Zum Verständnis der Tschaikowsky-Ouvertüren sei rekapituliert, dass sich die Bedeutung der „Ouvertüre“ im Laufe der Zeit gewandelt hat. So waren es im Mittelalter die Fanfaren, Trompeten, Posaunen oder Pauken, die Feierlichkeiten ankündigten. Später, im Barock, in der Klassik und zu Beginn der Romantik dienten die Ouvertüren von Oper und Ballett der Vorwegnahme musikalischer Themen und Melodien als Auftakt zur Handlung in dem dann folgenden musikdramatischen Werk. Nicht so bei Tschaikowskys Fantasie-Ouvertüren, der sie als Experimentierfeld betrachtet. Diese musikalische Lesart macht sich auch Alexei Ratmansky in seinen Shakespeare-Choreografien für das Bayerische Staatsballett zu eigen. Losgelöst von der Handlung, eher interpretierend erlebt das Publikum die Shakespeare-Dramen und doch lassen sich sind einzelnen Szenen z.B. dem „Sturm“ oder auch „Romeo und Julia“ zuordnen.
Eröffnet wird der Abend mit Tschaikowskys „Elegie“ aus der Bühnenmusik zu „Hamlet“ mit dem Tänzer Shale Wagman, der die melancholische Figur Hamlets dem Publikum eindrucksvoll vorstellt, bevor Osiel Gouneo in der Hamlet-Ouvertüre die innere Zerrissenheit des tragischen Helden plastisch zum Ausdruck bringt. Das dynamisch agierende Ensemble, das in scheinbar zusammengewürfelten Gruppierungen und im nächsten Moment in klassischen Formationen auftritt, unterstreicht nicht nur die seelischen Qualen Hamlets. Die Tänzer*innen stellen damit unter Beweis, wie flexibel sie vom Klassischen Tanz in zeitgenössische Bewegungssprachen wechseln können.

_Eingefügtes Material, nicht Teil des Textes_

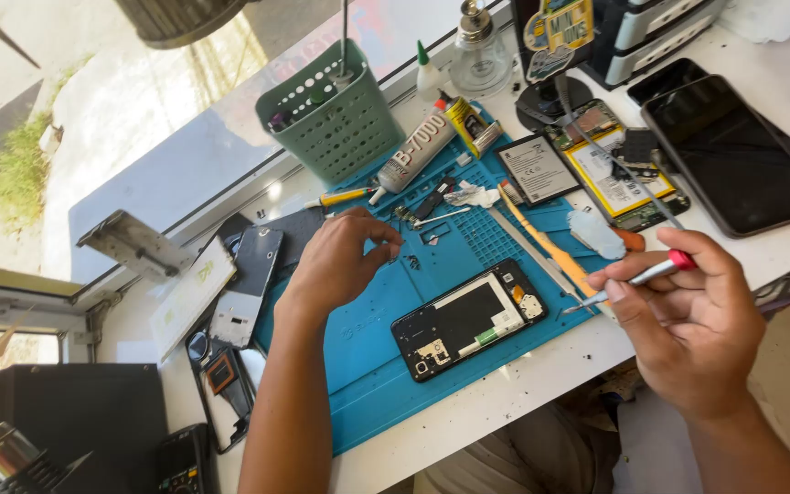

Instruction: Repairing a mobile phone by manipulating internal components and using a screwdriver

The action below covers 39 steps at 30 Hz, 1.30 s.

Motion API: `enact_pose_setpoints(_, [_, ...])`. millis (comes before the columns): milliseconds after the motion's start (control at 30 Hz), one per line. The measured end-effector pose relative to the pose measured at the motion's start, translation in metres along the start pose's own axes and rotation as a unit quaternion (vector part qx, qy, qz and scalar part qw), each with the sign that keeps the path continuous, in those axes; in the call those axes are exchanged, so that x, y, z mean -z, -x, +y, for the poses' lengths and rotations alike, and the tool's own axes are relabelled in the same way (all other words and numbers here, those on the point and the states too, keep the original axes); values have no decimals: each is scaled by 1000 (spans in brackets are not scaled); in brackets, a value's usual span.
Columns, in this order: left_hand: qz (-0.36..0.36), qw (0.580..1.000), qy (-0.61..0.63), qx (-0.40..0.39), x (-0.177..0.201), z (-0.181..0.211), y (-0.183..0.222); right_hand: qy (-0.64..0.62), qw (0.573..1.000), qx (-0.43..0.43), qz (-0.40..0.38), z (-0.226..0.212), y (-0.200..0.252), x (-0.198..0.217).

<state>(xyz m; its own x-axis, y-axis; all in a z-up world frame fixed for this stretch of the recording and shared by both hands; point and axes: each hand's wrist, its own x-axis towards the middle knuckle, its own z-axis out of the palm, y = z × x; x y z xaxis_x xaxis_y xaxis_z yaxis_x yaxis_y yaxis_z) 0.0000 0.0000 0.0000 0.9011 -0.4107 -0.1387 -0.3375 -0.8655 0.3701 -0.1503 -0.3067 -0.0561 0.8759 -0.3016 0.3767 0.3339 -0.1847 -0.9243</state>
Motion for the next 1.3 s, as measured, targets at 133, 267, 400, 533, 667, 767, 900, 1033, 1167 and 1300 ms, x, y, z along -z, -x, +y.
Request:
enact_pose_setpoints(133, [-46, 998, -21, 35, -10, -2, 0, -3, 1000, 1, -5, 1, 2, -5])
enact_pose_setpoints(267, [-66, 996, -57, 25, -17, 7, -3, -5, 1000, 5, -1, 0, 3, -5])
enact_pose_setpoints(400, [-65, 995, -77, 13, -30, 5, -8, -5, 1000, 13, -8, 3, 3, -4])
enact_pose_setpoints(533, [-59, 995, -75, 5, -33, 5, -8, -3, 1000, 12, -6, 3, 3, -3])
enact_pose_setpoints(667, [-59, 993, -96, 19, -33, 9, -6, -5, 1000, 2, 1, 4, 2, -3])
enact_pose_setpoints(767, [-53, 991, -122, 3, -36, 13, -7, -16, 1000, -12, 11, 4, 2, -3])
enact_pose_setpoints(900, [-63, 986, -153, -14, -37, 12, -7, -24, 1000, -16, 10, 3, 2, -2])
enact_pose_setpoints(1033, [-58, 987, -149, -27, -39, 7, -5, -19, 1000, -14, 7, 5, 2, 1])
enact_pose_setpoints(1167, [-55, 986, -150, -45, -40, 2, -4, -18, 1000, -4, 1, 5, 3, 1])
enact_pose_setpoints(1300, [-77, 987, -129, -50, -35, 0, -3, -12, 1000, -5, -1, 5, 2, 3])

Ratmansky als ausgewiesener Kenner des klassischen Balletts spielt gerne mit klassischen Formen bzw. kokettiert mit ihnen und verlässt bisweilen auch ihren Rahmen. Dass er die Farben blau und weiß für die zweite Choreografie des Abends, Shakespeares „Der Sturm“, wählt und die Tänzerinnen im Tutu auftreten lässt, ist kein Zufall. Erinnern die Farben blau und weiß sowie das Tutu doch an die großen russischen Ballette wie „Schwanensee“. Im Kontrast dazu wechseln die Tänzerinnen mit ihrem Schulterzucken leicht ins Varietéhafte, lassen dem Publikum ein Schmunzeln entlocken, bevor sie wieder in klassischere Gefilde zurückkehren.
António Casalinho vollführt eine spektakuläre Sprung- und Pirouetten-Kombination en manège, die sicherlich alle Träume Tschaikowskys übertroffen hätte. Enorm, welche Körperbeherrschung der zierliche und elegante Tänzer an den Tag legt und dabei die Schwerkraft zu überwinden scheint.

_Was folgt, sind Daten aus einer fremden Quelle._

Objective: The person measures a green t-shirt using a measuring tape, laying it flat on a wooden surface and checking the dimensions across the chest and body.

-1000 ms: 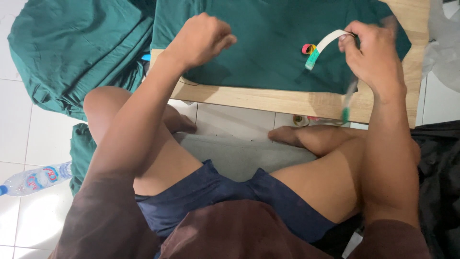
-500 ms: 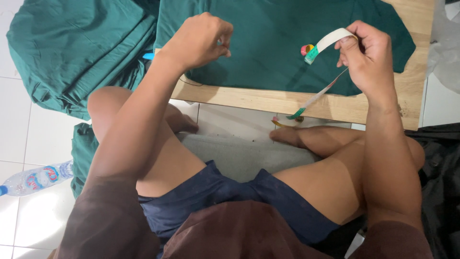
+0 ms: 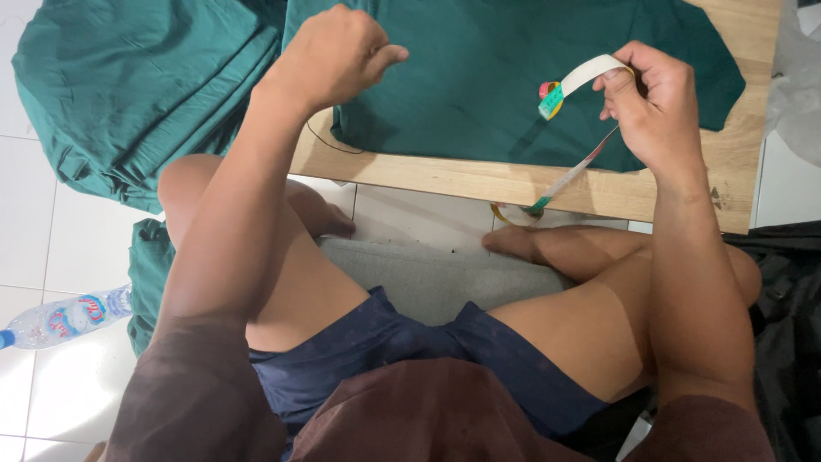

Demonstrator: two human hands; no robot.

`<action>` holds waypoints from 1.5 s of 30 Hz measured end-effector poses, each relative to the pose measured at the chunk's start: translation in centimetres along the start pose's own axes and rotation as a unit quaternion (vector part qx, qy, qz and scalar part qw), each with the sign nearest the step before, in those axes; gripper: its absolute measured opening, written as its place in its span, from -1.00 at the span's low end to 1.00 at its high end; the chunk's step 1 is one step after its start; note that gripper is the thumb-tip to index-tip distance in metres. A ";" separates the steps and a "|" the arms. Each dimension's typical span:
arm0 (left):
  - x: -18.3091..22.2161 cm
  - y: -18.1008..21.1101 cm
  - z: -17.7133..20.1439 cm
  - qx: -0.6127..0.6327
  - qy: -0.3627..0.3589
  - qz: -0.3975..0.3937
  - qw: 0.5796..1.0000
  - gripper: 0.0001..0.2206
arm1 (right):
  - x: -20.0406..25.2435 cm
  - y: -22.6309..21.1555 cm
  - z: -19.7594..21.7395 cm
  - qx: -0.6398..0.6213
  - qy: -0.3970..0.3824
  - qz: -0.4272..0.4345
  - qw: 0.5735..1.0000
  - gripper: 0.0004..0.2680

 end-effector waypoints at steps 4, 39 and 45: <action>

Trotz der klassischen Formensprache hebt Ratmansky auch das dritte Shakespeare-Werk „Romeo und Julia“ dramaturgisch auf eine abstrakte Ebene, wenngleich einige Passagen deutlich die Handlung hervortreten lassen. Mal treten die Liebespaare solistisch oder auch in kleinen Gruppen und Reihen auf, die sich auffächern und die Struktur der musikalischen Komposition auf der Bühne sichtbar machen. Wie eingangs bei der „Hamlet“-Ouvertüre wird auch der „Romeo und Julia“-Fantasie-Ouvertüre eine einleitende Komposition vorangestellt (posthum fertiggestellt und instrumentiert vom Tschaikowsky-Schüler Sergei Iwanowitsch Tanejew). Elmira Karakhanova (Sopran) und Aleksey Kursanov (Tenor), die in das Bühnengeschehen eingebunden sind, überzeugen stimmlich wie gestalterisch mit dem Gesangsduett.

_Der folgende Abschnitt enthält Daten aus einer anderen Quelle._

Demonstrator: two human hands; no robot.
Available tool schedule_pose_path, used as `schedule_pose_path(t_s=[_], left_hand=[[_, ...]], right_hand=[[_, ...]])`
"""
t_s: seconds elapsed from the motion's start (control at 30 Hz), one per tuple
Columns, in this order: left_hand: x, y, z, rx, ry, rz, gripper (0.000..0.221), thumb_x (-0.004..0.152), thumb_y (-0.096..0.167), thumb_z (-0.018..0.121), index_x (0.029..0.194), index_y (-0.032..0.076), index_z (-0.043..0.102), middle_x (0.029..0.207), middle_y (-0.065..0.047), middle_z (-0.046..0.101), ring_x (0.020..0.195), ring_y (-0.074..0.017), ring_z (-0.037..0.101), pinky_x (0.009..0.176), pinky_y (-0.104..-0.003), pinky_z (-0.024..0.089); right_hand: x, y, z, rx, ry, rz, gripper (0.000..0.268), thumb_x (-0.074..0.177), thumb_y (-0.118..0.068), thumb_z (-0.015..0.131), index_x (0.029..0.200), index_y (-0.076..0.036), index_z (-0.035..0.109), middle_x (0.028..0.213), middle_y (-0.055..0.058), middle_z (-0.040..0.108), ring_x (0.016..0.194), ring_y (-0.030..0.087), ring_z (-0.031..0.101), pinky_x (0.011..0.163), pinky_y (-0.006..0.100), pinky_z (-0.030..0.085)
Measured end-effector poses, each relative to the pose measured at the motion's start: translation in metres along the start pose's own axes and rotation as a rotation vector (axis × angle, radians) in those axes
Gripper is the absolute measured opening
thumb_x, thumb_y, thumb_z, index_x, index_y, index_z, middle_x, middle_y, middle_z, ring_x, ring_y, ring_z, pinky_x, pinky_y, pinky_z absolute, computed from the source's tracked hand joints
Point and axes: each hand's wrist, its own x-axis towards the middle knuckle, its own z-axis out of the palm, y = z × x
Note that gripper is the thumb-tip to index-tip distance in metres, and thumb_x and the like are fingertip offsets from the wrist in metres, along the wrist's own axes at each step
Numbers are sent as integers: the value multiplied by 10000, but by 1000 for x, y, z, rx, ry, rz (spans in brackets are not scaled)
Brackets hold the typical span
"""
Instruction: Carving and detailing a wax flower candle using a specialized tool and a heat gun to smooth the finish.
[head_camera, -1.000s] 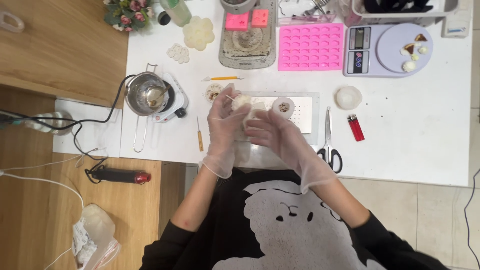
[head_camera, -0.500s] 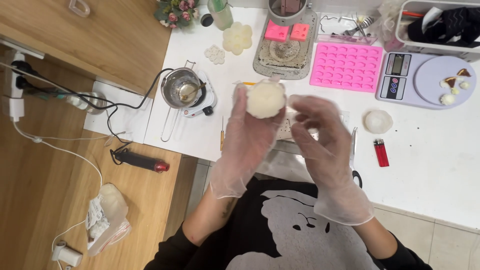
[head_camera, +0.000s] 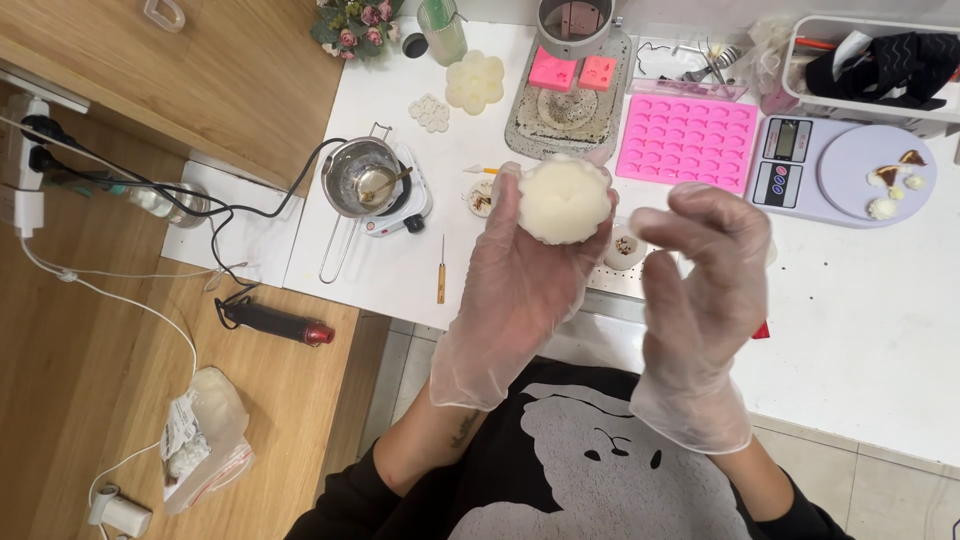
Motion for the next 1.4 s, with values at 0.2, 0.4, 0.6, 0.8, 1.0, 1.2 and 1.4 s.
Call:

Die Kombination aus Abstraktem, konkreten Formen und Narrativem zieht sich nicht nur im Tanz durch den dreiteiligen, zutiefst beeindruckenden Abend. Sie findet ihre Entsprechung auch in den durchscheinenden, verschiebbaren Bühnenleinwänden, die aus grau-/schwarzweiß-Tönen mit feinen, schlierenartigen Pinselstrichen bestehen. Auch das Programmheft nimmt dieses Grau-/Schwarzweiß-Motiv des Bühnenbildes auf und erlaubt dem Betrachter seine subjektive Wahrnehmung.
Welche Schlüsse das Publikum aus den dicht gewobenen Shakespeare-Fragmenten für sich auch ziehen mag, so eindeutig ist die Anerkennung und Hochachtung, die es dem gesamten Ensemble bei der Premiere entgegenbringt. Ein außergewöhnlicher Abend, der in Erinnerung bleibt.